Non è un caso che, in due giorni consecutivi, 28 e 29 Novembre, si siano tenuti nel nostro Paese due importanti momenti di dibattito sul crowdfunding.
Il 28 Novembre si è tenuto a Torino il workshop “Fundraising e crowdfunding. Dalla condivisione di progetto alla comunicazione” organizzato da FERPI – Federazione Relazioni Pubbliche Italiana, ASSIF – Associazione Italiana Fundraiser, Unicom – Unione Nazionale Imprese di Comunicazione, AISM -Associazione Italiana Marketing e IED – Istituto Europeo di Design. Diversi i relatori, tra cui segnalo Luciano Zanin (Presidente Assif), Elena Zanella (dirigente terzo settore e socio Ferpi) e Anna Maria Siccardi (Retedeldono – piattaforma di crowdfunding), moderati da Claudio Bedino (Italian Crowdfunding Network).
Il 29 Novembre a Napoli, all’interno del Technology Biz (fiera dell’innovazione che parte da Sud) in collaborazione con Campania Innovazione e Sud Project Camp, c’è stato invece il workshop dal titolo “Italy-Based Crowdfunding: finanziare innovazione e competitività”. A questo workshop, moderato da Maurizio Imparato (founder presso crowdfundingformazione.com), hanno preso parte Alessandro Brunello (Produzioni dal basso – piattaforma di crowdfunding), Nicola Ucciero (DeRev – piattaforma di crowdfunding) ed io, che a lungo ho pensato di essere un po’ stonata in quel contesto, visto che il caso che intendevo discutere è piuttosto un esempio di fundraising per così dire di tipo “classico”. In altre parole questo workshop mi sembrava troppo 2.0 per poter parlare con successo di cose come il door to door o di risultati raccontati man mano sul giornalino parrocchiale!

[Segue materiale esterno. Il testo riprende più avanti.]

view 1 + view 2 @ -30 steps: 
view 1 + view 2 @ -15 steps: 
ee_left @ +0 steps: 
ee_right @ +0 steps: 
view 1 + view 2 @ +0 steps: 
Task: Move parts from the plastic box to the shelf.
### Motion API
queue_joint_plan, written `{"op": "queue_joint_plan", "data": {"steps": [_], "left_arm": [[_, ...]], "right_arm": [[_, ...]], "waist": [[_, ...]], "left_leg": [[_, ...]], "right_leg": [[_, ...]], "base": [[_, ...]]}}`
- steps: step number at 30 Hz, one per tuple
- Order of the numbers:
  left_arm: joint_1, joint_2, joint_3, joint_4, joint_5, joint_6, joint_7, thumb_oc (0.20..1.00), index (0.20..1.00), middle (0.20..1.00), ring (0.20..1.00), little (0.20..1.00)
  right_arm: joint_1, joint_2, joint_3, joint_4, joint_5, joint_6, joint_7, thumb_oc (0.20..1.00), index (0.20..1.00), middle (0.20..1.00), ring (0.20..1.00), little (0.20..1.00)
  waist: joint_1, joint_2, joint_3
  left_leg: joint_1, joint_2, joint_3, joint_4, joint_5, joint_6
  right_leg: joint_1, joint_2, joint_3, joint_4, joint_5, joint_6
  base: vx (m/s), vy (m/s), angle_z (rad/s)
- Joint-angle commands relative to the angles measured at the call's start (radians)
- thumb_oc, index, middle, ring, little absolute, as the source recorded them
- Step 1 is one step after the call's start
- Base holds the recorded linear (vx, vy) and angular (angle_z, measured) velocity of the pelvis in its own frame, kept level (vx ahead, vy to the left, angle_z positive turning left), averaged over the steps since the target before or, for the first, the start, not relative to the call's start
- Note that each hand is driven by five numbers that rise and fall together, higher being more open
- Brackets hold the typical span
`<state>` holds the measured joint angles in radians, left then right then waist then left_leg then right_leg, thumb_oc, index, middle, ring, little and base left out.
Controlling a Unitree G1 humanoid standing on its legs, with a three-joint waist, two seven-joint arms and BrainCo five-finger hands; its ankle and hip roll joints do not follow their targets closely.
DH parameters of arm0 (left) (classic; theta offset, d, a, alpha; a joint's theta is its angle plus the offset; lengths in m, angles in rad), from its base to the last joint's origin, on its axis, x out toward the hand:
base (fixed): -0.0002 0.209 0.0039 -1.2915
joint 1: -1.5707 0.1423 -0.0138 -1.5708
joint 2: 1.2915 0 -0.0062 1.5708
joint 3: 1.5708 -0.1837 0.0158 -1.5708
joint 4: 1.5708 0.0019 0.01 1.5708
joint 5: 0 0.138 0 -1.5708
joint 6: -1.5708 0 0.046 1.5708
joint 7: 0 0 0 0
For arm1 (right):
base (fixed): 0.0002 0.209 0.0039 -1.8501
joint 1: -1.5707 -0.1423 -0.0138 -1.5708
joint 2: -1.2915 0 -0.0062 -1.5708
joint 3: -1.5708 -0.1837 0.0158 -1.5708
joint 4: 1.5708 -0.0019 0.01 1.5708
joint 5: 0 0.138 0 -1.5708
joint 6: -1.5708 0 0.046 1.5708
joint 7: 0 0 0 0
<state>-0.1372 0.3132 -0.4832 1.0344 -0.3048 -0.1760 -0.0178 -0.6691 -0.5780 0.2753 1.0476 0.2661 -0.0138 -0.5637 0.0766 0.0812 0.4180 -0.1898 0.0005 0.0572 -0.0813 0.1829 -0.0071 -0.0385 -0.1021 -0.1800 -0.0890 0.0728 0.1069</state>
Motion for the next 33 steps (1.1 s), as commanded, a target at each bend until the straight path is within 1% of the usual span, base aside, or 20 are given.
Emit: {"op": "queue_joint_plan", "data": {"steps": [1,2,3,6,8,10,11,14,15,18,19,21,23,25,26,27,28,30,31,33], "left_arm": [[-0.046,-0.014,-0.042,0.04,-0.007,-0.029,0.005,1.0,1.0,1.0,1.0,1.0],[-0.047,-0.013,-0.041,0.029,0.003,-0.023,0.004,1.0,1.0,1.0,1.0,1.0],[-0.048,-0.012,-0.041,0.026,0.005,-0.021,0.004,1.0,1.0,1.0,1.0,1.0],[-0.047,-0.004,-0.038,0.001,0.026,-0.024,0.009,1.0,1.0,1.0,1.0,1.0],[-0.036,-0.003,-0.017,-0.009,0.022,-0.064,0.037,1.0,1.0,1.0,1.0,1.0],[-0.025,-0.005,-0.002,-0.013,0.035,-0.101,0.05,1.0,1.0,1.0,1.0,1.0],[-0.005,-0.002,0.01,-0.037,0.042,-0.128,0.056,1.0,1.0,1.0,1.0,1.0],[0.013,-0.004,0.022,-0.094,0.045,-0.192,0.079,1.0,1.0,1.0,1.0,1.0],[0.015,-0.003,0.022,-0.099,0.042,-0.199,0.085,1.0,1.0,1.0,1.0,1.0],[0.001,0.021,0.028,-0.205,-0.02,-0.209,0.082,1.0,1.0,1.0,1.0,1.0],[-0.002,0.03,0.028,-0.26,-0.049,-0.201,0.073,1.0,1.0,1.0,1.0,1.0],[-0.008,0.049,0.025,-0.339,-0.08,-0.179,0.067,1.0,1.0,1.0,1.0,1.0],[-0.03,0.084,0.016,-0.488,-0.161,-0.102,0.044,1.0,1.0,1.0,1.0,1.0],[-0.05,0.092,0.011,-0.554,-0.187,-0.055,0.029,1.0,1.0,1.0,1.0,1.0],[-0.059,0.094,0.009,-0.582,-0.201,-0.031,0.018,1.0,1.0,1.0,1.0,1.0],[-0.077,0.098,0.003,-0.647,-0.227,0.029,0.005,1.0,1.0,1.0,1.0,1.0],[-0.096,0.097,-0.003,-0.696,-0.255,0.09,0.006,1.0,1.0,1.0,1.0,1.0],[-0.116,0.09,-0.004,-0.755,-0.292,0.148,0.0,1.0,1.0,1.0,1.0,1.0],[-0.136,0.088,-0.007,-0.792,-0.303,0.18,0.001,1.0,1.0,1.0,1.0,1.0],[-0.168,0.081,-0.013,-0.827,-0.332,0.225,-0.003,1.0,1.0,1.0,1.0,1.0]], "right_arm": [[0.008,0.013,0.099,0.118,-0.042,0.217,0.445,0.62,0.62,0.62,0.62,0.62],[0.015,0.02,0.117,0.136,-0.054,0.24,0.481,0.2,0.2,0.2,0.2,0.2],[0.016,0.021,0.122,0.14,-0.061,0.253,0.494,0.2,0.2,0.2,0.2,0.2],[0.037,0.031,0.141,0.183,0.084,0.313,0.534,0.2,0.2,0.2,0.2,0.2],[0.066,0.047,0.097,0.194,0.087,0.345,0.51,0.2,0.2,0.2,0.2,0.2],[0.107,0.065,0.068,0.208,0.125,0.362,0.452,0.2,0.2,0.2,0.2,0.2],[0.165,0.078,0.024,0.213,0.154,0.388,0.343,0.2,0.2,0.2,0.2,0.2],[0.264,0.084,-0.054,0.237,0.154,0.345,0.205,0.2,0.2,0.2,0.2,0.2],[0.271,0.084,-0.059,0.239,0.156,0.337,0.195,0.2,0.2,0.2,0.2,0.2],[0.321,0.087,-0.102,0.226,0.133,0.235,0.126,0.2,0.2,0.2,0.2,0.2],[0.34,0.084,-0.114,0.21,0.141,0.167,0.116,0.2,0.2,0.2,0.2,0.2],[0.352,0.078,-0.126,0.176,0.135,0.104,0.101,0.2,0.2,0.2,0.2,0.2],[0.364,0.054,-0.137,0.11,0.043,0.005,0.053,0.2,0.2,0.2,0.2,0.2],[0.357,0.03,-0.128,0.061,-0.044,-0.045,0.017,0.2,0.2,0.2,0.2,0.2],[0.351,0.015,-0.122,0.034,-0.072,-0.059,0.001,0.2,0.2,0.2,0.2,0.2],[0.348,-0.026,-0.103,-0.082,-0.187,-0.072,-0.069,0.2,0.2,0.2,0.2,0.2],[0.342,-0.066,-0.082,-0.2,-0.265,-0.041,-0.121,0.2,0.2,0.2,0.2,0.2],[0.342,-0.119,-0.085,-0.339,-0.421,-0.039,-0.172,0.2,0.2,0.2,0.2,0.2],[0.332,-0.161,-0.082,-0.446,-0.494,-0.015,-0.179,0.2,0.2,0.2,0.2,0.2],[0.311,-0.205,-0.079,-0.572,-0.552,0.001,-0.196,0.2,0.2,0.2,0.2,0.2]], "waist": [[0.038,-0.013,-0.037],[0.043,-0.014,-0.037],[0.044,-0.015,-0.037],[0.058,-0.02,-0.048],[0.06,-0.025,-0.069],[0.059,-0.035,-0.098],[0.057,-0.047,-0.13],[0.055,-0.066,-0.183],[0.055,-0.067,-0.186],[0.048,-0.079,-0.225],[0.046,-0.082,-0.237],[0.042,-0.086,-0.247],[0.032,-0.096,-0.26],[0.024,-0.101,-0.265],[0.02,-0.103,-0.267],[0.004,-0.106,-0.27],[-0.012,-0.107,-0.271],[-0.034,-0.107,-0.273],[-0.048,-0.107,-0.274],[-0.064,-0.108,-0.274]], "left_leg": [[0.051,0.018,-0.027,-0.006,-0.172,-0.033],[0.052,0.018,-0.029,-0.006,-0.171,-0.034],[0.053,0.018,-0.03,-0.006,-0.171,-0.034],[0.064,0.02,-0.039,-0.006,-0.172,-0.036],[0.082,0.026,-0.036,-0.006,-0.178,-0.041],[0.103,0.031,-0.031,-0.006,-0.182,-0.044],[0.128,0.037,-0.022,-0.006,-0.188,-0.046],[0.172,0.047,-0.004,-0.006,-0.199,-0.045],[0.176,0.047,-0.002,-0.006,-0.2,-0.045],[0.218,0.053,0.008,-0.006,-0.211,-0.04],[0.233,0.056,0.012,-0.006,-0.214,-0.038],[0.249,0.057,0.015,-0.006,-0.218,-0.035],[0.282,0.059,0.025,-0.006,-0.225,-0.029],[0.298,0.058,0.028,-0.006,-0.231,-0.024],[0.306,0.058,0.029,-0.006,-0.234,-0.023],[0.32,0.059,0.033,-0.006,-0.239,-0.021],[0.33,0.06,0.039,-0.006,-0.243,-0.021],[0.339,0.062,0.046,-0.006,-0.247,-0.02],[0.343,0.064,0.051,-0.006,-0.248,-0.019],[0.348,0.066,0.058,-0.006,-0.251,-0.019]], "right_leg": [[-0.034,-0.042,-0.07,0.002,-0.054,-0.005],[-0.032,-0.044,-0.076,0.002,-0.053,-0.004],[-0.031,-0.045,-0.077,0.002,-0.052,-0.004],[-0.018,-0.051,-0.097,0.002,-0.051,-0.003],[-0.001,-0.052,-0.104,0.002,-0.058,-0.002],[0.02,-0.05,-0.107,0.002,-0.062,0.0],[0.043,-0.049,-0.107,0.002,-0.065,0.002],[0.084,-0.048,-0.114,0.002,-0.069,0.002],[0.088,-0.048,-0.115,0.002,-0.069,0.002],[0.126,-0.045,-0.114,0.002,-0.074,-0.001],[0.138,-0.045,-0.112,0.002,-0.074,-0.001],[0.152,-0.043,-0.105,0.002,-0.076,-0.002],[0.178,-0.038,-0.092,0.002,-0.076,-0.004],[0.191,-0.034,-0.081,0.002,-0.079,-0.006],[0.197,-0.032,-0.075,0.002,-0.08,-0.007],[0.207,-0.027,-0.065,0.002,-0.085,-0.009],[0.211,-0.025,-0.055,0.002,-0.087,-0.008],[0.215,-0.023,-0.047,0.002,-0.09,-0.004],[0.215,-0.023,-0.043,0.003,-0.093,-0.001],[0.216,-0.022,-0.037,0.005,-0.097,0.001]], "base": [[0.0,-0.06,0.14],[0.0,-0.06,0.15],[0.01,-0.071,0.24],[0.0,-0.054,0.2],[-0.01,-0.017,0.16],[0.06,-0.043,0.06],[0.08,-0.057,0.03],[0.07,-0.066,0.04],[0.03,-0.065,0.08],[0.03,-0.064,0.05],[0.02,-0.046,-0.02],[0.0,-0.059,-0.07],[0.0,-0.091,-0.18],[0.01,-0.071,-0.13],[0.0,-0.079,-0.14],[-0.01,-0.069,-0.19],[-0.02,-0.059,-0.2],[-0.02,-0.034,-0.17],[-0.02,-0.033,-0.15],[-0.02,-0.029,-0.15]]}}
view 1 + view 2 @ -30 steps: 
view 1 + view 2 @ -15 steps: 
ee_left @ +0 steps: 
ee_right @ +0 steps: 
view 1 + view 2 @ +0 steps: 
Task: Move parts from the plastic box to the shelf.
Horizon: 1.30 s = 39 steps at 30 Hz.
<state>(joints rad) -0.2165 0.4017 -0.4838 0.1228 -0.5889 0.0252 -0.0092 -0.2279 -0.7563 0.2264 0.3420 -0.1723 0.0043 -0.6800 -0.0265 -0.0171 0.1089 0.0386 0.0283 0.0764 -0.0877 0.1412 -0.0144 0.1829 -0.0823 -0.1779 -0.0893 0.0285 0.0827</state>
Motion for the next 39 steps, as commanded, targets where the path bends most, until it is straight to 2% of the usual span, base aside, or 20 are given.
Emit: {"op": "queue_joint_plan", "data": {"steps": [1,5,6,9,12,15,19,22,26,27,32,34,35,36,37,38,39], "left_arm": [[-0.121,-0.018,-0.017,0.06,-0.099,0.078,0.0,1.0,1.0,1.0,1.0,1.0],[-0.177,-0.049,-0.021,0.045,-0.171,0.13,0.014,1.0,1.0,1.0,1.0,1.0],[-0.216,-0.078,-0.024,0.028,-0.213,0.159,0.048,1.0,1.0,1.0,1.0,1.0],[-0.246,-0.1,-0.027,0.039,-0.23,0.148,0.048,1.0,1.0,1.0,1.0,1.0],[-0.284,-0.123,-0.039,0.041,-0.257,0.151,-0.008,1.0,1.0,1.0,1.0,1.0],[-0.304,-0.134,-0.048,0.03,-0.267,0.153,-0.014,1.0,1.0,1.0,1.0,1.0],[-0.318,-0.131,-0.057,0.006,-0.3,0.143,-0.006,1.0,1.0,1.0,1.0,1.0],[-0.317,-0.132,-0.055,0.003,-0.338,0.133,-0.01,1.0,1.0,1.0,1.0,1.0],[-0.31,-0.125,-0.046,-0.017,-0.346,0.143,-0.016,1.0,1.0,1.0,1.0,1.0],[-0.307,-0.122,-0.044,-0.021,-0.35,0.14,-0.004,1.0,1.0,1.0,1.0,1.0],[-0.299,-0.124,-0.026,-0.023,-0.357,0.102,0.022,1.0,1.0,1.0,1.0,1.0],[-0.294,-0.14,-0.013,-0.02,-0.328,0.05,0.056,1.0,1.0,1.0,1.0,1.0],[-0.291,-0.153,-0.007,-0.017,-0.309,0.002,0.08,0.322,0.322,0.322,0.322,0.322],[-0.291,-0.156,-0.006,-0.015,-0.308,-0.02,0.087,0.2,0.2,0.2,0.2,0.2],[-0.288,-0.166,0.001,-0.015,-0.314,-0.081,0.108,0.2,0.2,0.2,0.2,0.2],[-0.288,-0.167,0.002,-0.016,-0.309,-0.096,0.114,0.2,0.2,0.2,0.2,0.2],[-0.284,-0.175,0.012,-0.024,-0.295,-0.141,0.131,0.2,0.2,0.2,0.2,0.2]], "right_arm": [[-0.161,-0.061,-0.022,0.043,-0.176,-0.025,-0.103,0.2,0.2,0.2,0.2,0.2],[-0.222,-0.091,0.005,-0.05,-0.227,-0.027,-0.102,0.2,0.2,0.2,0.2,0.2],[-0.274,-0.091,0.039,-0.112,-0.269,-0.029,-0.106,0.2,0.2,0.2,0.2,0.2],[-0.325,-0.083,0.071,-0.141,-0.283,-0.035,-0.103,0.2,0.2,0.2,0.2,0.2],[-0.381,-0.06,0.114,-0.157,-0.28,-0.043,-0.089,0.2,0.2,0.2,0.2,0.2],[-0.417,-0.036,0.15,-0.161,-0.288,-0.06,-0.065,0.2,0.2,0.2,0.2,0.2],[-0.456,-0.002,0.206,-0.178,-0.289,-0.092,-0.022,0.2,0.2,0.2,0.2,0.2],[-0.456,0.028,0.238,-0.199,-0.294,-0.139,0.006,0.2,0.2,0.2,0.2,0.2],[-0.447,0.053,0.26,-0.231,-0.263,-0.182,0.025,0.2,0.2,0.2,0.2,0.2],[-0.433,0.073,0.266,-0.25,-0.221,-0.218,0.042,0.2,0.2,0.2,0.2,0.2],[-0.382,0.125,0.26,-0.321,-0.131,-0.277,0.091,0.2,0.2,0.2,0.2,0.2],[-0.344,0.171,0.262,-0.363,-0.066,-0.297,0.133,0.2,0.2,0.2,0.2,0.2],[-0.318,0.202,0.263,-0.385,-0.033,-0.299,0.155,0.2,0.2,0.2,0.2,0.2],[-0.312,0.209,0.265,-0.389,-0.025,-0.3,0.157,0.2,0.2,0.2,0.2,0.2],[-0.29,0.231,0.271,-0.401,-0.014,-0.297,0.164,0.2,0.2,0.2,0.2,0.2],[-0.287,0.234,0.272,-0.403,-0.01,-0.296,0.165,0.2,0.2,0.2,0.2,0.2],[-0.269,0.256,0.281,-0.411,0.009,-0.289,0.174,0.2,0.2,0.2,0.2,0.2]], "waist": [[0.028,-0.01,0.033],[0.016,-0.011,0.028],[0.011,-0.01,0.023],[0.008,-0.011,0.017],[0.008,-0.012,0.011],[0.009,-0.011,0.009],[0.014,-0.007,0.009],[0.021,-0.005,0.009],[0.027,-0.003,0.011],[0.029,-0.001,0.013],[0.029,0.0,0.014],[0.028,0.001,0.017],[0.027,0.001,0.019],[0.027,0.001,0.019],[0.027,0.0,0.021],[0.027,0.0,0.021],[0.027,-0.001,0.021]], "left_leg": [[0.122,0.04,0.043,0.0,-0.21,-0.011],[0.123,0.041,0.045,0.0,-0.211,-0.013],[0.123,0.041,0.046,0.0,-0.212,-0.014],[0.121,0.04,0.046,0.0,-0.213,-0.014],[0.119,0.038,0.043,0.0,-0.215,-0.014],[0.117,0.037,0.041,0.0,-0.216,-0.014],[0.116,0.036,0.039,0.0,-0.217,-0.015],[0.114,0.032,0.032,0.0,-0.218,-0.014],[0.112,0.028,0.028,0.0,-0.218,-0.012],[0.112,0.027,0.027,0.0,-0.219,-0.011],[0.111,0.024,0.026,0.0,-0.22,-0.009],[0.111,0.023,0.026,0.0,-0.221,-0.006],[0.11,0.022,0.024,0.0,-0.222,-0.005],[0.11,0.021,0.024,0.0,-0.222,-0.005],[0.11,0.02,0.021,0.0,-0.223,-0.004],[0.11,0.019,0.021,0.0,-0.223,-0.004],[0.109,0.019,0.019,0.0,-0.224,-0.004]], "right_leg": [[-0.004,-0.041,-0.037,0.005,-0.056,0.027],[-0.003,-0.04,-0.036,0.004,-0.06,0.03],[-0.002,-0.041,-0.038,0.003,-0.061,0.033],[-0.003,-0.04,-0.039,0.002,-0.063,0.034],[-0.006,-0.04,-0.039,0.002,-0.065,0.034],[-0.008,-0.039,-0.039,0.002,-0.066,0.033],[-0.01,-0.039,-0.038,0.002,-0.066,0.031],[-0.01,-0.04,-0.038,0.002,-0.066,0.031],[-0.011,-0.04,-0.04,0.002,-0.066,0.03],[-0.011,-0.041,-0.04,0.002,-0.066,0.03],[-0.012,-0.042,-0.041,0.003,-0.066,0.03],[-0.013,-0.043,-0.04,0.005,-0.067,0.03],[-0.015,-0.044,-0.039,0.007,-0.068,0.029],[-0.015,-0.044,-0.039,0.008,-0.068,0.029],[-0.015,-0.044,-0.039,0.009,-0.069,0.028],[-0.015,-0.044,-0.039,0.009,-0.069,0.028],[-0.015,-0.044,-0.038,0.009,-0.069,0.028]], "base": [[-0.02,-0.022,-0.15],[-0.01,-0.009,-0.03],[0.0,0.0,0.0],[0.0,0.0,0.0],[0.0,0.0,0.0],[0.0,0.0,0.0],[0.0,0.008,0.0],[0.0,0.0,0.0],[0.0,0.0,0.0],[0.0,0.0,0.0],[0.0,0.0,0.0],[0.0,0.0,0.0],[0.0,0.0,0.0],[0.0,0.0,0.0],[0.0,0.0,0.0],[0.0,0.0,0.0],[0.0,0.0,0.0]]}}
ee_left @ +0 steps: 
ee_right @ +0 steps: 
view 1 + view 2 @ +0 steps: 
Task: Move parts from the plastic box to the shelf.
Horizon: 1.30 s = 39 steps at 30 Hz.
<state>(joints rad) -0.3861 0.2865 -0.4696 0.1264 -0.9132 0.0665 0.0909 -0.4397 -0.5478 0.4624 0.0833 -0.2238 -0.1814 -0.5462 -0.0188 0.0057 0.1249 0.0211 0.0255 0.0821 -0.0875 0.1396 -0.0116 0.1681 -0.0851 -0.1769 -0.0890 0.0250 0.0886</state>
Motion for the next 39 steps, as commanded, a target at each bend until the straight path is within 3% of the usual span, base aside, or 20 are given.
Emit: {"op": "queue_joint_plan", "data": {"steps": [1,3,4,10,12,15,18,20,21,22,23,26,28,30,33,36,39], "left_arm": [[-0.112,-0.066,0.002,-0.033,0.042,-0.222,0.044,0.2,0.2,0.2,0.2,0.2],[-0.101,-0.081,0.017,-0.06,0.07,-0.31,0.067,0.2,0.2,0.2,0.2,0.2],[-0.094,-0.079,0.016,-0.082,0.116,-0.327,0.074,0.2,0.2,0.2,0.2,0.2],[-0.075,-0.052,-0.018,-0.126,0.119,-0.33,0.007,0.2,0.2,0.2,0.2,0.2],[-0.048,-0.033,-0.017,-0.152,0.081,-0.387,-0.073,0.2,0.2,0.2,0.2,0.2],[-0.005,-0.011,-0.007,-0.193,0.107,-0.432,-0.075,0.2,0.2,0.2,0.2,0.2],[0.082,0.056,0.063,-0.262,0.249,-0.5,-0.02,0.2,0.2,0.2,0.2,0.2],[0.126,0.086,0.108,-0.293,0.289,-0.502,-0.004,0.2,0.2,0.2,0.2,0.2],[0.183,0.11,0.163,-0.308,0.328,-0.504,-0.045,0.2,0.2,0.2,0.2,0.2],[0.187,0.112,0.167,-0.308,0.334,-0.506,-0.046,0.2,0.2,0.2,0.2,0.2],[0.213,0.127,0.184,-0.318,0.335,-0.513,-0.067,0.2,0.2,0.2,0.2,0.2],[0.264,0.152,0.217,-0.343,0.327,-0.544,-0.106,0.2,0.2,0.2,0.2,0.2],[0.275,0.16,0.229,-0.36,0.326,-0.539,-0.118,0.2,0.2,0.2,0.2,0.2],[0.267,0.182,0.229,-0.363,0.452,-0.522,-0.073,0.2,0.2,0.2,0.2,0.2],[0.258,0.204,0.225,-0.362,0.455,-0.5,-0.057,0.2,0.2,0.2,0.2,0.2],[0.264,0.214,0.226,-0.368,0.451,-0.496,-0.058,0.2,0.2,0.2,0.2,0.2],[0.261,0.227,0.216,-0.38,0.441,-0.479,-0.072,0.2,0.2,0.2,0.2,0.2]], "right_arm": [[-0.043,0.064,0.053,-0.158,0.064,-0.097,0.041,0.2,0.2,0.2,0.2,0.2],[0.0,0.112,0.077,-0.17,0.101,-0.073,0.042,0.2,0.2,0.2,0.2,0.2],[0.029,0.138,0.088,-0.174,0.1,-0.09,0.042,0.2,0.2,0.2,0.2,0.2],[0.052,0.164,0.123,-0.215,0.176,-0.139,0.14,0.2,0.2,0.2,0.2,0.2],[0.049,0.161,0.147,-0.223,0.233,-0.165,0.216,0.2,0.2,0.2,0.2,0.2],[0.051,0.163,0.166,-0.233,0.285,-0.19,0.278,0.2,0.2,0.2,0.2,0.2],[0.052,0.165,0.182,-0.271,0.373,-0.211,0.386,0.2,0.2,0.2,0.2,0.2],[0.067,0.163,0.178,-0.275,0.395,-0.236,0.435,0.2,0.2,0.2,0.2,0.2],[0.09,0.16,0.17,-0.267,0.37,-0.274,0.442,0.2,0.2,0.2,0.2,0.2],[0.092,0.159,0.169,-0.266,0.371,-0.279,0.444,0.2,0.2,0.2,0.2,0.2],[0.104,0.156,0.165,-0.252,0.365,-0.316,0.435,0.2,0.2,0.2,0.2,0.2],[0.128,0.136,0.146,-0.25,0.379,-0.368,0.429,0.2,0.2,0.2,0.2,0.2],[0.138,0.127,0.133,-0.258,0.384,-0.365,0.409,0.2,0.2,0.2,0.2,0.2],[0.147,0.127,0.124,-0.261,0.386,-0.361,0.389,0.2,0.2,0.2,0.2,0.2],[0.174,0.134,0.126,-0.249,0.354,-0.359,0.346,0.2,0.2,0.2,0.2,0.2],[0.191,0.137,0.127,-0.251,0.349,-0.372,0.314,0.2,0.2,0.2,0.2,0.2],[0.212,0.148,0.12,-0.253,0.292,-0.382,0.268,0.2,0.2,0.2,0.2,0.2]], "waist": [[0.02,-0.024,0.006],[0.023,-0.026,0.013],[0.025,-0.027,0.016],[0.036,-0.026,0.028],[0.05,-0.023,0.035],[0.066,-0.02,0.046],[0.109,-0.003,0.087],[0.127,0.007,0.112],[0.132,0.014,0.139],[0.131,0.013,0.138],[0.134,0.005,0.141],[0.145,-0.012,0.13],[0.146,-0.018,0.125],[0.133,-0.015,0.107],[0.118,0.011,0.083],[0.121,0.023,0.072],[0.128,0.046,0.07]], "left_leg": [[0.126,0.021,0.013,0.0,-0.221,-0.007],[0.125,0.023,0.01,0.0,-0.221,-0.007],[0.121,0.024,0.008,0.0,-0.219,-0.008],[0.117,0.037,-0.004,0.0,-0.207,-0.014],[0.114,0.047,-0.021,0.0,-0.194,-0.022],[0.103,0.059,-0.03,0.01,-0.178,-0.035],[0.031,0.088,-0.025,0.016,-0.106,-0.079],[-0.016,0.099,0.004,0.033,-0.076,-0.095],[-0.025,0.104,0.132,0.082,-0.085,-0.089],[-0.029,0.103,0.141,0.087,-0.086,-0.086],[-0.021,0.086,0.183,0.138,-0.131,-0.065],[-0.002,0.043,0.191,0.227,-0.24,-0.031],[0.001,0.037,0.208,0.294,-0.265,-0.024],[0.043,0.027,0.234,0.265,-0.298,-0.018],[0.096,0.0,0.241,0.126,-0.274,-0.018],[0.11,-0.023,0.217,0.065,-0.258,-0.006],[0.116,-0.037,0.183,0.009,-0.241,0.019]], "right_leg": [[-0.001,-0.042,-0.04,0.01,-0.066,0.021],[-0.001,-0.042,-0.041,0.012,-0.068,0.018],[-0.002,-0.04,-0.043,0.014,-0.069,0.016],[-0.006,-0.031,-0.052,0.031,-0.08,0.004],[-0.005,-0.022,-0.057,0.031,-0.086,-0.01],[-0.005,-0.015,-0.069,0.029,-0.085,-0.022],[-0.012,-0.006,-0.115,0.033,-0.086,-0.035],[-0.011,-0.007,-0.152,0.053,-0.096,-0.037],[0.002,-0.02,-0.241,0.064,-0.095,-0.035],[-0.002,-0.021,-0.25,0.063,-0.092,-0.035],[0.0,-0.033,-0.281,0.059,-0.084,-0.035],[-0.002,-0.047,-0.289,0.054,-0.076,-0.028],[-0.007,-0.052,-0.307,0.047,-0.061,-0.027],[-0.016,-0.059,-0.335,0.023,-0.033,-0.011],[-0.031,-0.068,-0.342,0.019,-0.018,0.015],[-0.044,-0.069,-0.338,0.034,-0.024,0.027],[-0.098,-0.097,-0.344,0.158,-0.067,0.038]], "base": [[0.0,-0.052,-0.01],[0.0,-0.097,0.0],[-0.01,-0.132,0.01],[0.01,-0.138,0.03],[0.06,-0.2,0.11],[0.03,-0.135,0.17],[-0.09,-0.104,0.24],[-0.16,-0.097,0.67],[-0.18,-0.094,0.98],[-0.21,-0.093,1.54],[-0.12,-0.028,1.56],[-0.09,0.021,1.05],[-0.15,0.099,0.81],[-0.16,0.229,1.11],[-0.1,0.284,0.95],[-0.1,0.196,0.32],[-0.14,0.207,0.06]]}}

Ma, mentre Alessandro e Nicola raccontavano le rispettive piattaforme ed esponevano, sollecitati dal dibattito, le loro opinioni sul futuro del crowdfunding, mi sono venute in mente alcune considerazioni.
La prima.
Bisogna fare chiarezza. Il crowdfunding è una delle tecniche di fundraising, il cui strumento sono le piattaforme (come per’altro ha ben sottolineato Elena Zanella nel suo Nonprofit Blog). Quando ci si appresta ad una campagna di raccolta fondi è necessario in primo luogo capire in che modo organizzarla e di quali strumenti servirsi. Spesso è opportuno non limitarsi ad uno; scegliere 2 o 3 strade diverse ci può aiutare a raggiungere prospect diversi.
La seconda.
Il crowdfunding oggi sembra troppo spesso una moda. Molti vedono in una campagna di crowdfunding una grande soluzione perché i costi sono bassissimi (generalmente sono percentuali sul raccolto) e perché non richiede sforzo fisico, visto che basta un PC ed il gioco è fatto. Ma siamo proprio sicuri che sia così? Tolto il problema dei costi che effettivamente sono vantaggiosi se non addirittura nulli, resta il problema dell’impegno. Perché, come ha sottolineato Nicola Ucciero, 100×0=0 intendendo che senza impegno non c’è piattaforma che renda. Ci vuole cura.
La terza considerazione.
Ma ci voleva il crowdfunding per insegnarci che il successo di una campagna di raccolta fondi risiede in buona parte nella cura? La cura nel raccontare la nostra storia, la cura nel tenere alta l’attenzione rispetto ad un problema, la cura verso i nostri volontari, la cura nella rendicontazione.
La quarta considerazione.
Un fundraising che si veste di web è sicuramente un modo per raggiungere tante persone. I social network e il web in generale sono amplificatori potentissimi. Ma ci siamo chiesti se tutti i “navigatori” siano pronti a donazioni on-line? La mia zia più moderna ha il suo tablet, lo smatphone ed un profilo facebook ma non farebbe una donazione on-line, troppo complesso. E qui mi aggancio a la quinta considerazione.
Alcune delle persone in sala al TBiz hanno lamentato proprio la complessità del linguaggio legato al crowdfunding soprattutto in opposizione alle parole semplici del caso da me esposto. Io ho parlato di un piccolo paese tra i monti del Cilento e dei suoi cittadini che hanno finanziato il recupero di opere di interesse artistico-storico-culturale con campagne di fundraising (non solo raccolta fondi) andate molto bene ma anche molto lontane dai canali 2.0
Questo per dire che, quando abbiamo un progetto e vogliamo attivare una campagna di raccolta fondi, chiediamoci sempre prima quale è la strada migliore da percorrere. Forse è il crowdfunding, ma forse no!